Pesquisadores da Universidade de São Paulo, com o apoio do Projeto DNA Longevo, buscam entender os fatores que garantem uma vida longa e saudável. A investigação ganha um impulso significativo com o reconhecimento mundial de três irmãs brasileiras, que detêm o título de trio de irmãos vivos mais velhos do mundo, concedido pelo Guinness neste mês. A idade combinada das três ultrapassa os 316 anos, oferecendo uma janela única para a ciência.
O estudo, coordenado pela renomada cientista Mayana Zatz, visa comparar centenários e nonagenários com indivíduos que apresentam fragilidade ou declínio cognitivo. O objetivo é identificar características genéticas que conferem proteção contra os efeitos do envelhecimento e doenças crônicas. A descoberta de genes protetores é uma das metas principais. "Quanto mais pessoas viverem mais de 100 anos, especialmente famílias com múltiplos centenários, mais precisa será nossa pesquisa", afirma Zatz, diretora do Centro de Pesquisa do Genoma Humano da USP.
A hipótese principal é que fatores hereditários desempenham um papel crucial na manutenção da saúde física e mental na terceira idade, potencialmente superando as influências ambientais. A pesquisa busca compreender como certos genes protegem o coração, a musculatura e as funções cognitivas dos danos associados à passagem do tempo.
As irmãs Zulina de Deus Nunes, 103 anos, Zoraide de Deus Mota, 104 anos, e Levita de Deus Nunes, 109 anos, residem no Rio de Janeiro. Elas foram certificadas pela LongeviQuest, organização parceira do Guinness World Records na verificação de recordes de longevidade. A notícia destaca a importância desses casos para a precisão científica.

"Quando irmãs chegam a essa idade, fica claro que há um forte componente genético", observa Ben Meyers, CEO da LongeviQuest. Ele também ressalta a importância da rede de apoio familiar e comunitária, que contribui para o bem-estar e a qualidade de vida. "Definitivamente, há também um aspecto comunitário."

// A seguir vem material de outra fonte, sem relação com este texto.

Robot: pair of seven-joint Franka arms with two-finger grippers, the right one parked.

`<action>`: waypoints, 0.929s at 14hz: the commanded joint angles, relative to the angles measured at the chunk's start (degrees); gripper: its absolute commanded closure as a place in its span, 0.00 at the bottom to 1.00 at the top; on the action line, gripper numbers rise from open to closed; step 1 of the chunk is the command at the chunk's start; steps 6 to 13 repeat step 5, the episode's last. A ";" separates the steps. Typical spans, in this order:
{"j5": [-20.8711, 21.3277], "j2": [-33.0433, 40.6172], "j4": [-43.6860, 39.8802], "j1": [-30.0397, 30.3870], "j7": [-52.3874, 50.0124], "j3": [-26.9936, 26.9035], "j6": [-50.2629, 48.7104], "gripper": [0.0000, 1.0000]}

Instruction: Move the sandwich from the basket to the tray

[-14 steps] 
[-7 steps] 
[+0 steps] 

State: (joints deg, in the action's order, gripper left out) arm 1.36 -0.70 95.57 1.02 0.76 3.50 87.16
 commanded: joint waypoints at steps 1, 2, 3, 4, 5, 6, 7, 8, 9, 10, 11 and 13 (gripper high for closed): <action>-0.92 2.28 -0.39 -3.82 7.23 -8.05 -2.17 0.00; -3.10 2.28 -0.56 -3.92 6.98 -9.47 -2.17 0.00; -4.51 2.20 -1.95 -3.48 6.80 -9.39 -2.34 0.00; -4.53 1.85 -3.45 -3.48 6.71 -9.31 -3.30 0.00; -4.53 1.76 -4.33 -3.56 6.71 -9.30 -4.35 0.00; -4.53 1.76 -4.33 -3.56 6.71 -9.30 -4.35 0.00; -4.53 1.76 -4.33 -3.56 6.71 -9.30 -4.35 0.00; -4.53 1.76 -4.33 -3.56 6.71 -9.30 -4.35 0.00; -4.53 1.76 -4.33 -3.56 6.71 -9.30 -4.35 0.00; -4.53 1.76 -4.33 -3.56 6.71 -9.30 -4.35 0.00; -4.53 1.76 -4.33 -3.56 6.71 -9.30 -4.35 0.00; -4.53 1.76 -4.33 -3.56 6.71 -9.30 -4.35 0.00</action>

As irmãs atribuem sua longevidade a hábitos saudáveis, como uma dieta equilibrada e um estilo de vida ativo. Zulina lembra da infância, marcada por atividades como nadar e pescar em rios. Zoraide enfatiza a importância da amamentação. Embora tenham levado vidas relativamente comuns – Levita trabalhou como artesã e em TV, Zoraide foi enfermeira e mãe de cinco filhos, e Zulina dedicou-se ao lar e à criação de seis filhos –, suas trajetórias demonstram resiliência. Levita expressa satisfação com seu percurso de vida, sem arrependimentos.

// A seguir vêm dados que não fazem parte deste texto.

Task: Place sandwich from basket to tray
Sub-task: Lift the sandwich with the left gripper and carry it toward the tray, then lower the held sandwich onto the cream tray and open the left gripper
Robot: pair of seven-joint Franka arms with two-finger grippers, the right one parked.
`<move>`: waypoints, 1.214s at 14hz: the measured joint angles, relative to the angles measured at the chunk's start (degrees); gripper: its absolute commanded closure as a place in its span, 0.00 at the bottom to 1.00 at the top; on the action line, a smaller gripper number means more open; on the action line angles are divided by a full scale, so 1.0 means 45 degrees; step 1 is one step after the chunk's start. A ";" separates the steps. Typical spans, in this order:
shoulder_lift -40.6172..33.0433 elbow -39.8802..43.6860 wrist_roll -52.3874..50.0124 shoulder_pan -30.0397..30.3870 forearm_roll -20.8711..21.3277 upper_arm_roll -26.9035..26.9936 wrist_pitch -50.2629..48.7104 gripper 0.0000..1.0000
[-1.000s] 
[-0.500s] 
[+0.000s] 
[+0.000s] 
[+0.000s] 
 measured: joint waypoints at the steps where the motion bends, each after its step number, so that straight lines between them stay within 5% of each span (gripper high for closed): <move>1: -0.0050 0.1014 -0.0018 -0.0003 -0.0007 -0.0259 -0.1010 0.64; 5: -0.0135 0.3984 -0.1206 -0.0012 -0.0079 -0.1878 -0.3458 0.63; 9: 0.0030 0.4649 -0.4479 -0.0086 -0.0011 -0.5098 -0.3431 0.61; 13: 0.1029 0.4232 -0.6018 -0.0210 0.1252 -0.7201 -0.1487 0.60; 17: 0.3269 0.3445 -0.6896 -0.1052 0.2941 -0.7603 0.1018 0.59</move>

O estudo, que já conta com a participação de pesquisadores como João Paulo Guilherme, tem a meta ambiciosa de alcançar 500 centenários. "É um número que nos permitirá tirar conclusões mais definitivas sobre a longevidade", explica Guilherme. A pesquisa busca ir além do estilo de vida, focando nos mecanismos genéticos que protegem o corpo e a mente dos impactos do envelhecimento.